By all accounts, the shady dry soil was a seemingly impossible place for a garden.
But Joy Temple Ray, 72, was determined to create a soothing space behind her patio to enjoy her coffee while protecting the trees and helping wildlife. Ray, who started the project 22 years ago by planting a couple of hostas, is now enjoying the fruits of her labor as the space blooms with Virginia bluebells, hellebores, ferns, various violets, heuchera, Solomon’s seal and other shade-loving plants beneath a grove of American beech trees. It’s become a backyard oasis for Ray and her neighbors.
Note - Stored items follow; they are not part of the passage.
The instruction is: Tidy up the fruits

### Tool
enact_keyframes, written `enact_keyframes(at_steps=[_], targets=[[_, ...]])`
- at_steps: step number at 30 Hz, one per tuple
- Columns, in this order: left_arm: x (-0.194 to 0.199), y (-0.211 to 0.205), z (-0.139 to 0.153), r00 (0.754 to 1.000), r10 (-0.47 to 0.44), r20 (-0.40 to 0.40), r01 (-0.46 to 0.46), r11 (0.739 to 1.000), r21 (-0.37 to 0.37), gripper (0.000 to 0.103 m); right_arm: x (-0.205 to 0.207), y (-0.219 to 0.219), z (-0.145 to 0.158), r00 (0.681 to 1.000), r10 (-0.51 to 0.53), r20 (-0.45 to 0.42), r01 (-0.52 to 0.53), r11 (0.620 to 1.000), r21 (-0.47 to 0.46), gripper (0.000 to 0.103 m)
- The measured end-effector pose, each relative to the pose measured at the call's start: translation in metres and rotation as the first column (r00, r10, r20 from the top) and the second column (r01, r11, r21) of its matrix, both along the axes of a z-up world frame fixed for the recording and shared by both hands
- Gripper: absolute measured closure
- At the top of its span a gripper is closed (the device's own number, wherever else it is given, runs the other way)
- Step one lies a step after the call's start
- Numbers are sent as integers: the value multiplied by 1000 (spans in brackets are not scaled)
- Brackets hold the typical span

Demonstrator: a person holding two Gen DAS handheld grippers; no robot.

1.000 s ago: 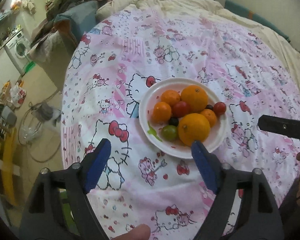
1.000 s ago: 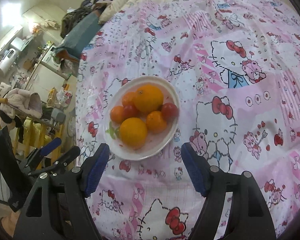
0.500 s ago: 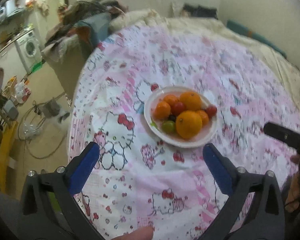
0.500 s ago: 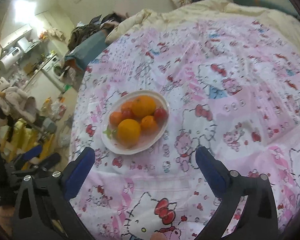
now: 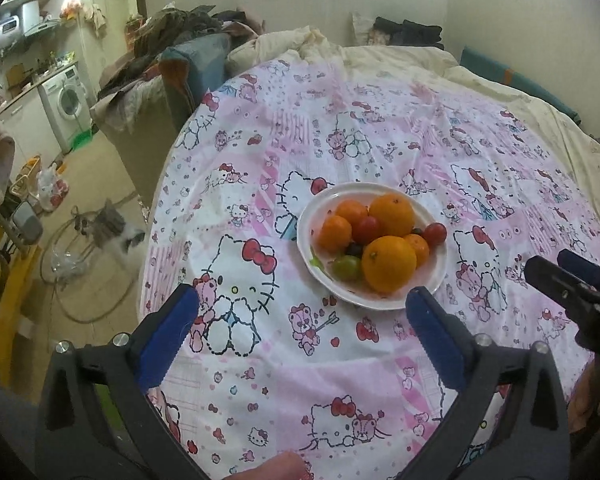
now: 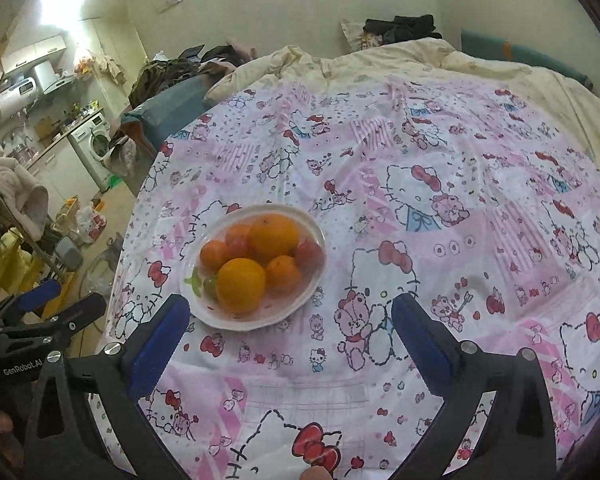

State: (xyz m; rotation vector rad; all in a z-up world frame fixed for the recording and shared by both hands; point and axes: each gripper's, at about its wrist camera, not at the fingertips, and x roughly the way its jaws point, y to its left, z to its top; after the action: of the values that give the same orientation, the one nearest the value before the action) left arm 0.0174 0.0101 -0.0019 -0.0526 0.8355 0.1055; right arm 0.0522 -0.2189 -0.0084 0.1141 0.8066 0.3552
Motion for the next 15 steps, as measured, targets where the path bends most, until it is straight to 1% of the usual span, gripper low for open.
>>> enact_keyframes(at_steps=[4, 7, 15], targets=[[0, 0, 0, 1000, -5, -6, 5, 1000, -14, 1, -1, 4, 1, 1000, 1, 8, -1, 1000, -7, 0], [-1, 0, 1, 1000, -4, 4, 5, 1000, -16, 1, -1, 5, 1, 1000, 2, 11, -2, 1000, -13, 0], [-2, 1, 3, 1000, -5, 11, 5, 1000, -28, 1, 0, 7, -2, 1000, 6, 4, -5, 999, -34, 0]])
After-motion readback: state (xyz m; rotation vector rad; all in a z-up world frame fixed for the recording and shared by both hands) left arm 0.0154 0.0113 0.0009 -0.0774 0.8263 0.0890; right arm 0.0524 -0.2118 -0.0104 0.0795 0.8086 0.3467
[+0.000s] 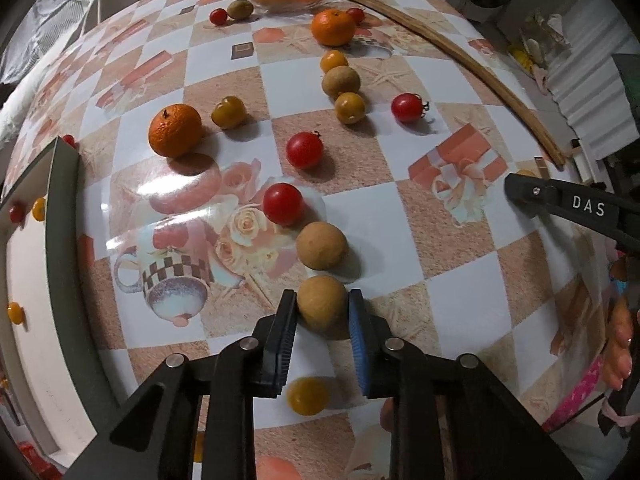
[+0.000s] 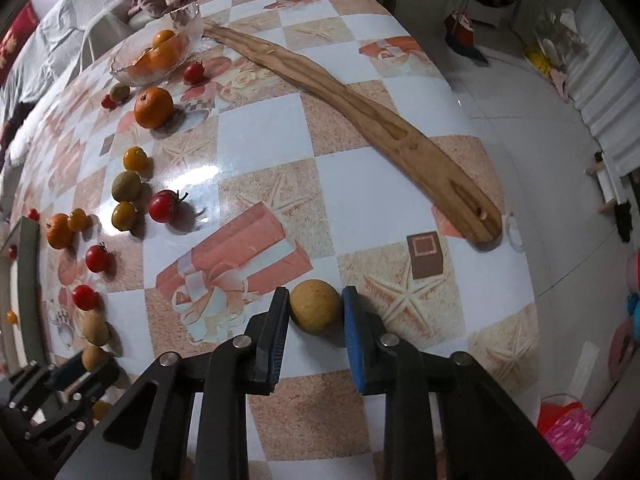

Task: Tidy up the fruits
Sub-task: 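Grasp a brown round fruit with the left gripper while the right grasps another, then carry both brown fruits to the white tray and open both grippers, then move both open grippers back over the fruits on the table, then grasp a brown round fruit with the left gripper while the right grasps a red tomato, then carry both fruits into the white tray and open both grippers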

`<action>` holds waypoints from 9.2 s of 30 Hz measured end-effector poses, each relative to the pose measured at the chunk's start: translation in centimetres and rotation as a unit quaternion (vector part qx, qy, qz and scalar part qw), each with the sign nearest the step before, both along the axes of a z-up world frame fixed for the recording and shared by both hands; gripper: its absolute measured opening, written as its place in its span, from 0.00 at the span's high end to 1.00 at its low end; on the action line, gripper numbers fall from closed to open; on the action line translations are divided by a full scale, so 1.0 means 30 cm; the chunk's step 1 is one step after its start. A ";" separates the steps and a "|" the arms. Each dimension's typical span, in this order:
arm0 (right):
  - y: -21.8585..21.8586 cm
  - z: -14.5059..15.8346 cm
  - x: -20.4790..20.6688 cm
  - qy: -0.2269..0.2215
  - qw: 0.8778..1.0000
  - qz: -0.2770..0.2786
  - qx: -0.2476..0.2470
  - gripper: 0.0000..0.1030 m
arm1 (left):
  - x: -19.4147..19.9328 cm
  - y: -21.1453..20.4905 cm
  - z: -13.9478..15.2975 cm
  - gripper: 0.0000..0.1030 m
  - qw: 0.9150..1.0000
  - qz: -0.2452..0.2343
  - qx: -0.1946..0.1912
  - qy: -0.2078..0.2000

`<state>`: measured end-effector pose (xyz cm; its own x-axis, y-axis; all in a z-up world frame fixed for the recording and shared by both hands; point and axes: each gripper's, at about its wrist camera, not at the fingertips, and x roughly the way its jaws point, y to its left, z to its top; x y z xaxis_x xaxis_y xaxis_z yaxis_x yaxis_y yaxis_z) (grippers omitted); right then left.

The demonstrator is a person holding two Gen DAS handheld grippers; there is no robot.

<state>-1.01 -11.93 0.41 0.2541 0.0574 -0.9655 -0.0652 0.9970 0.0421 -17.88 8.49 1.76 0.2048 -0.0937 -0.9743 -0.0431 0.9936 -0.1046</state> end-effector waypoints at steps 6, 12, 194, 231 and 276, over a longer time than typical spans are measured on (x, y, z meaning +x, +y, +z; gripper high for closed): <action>0.014 0.013 -0.027 0.005 1.000 0.003 0.018 0.72 | -0.016 0.023 0.043 0.74 1.000 -0.001 -0.018 -0.011; 0.075 0.031 -0.053 0.007 0.999 0.020 0.030 0.72 | -0.020 0.079 0.068 0.74 0.999 0.017 -0.027 -0.016; 0.336 0.034 0.058 0.025 0.991 0.125 0.045 0.67 | 0.011 0.259 0.058 0.74 0.991 0.128 -0.027 -0.018; 1.009 0.150 -0.175 0.013 0.955 0.291 0.061 0.67 | -0.347 0.793 0.146 0.74 0.966 0.254 0.000 -0.040; 1.324 -0.060 -0.300 0.048 0.929 0.368 0.010 0.46 | -0.511 0.971 0.008 0.22 0.958 0.283 0.039 0.015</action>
Ray’s friend Jane Kintzi, a volunteer master gardener with Penn State Extension, was a helpful sounding board over the years. Kintzi is quick to say that Ray did all “the research and hands-on work.”
“It’s a trial-and-error and long-term friendship project,” Kintzi says of Ray’s garden.
MASTER GARDENERS
If you are stumped about what to plant in shady areas of your yard, there are many resources available to guide you. Jane Kintzi, a volunteer master gardener at Penn State Extension, says gardeners can call their hotline at 717-394-6851 or email plant, soil, and insect questions to LancasterMG@psu.edu. Residents can get a soil test kit for $10.
Making friends
Over two decades ago, Ray made her first foray into gardening in the space by planting three hostas to stabilize the dry, shallow soil.
Ray says she shared the “how and why” with the HOA shortly after planting the hostas to help stop the runoff. They granted permission of planting in the common area as long as she maintained the plants and paid for them. “Don’t go crazy — we’re not paying you for it,” she recalls them saying. She followed up with the HOA a couple years later before adding more plants, securing permission again.
Kintzi says Ray also befriended the landscapers who were “pulling things up” and spreading mulch. Ray explained to them what she was doing with the space and asked them to leave the mulch in a pile for her to carefully spread around the nascent plants. As the greenery flourished over the seasons, Kintzi says Ray approached her neighbors who share the shaded erosion gully.
“Neighbors welcomed her efforts with ‘extra plants,’ ”
Kintzi says. “Getting to know the landscapers and the neighbors was helpful” to the project.
Five years after planting them, Ray says she felt good that those initial big, blue hostas were doing really well and looking healthy.
“They have continued to thrive and it makes me smile every year when I see their leaf sprouts pop up,” Ray says.
Information is power
Ray read up on beech trees and consulted an arborist at Longwood Gardens. She learned that the dense canopy, made up of millions of tiny leaves, requires plenty of water. She says the trees have deep tap roots as well as roots close to the surface to slurp up that rainfall. There is a chemical in the beech tree roots that deters other plants from growing underneath them and competing for water, which she had to work with.
Colorful coral bells in the East Hempfield garden of Joy Temple Ray.
KARYL CARMIGNANI
Ray says she scours books and magazines for ideas, and seeks out experts — like her friend Kintzi — for tips. She also observes botanical gardens and natural woodlands like Shenks Ferry Wildflower Preserve to see what grows together. She says this garden is a mixture of native and non-native plants — and plants that would survive beneath the beech trees.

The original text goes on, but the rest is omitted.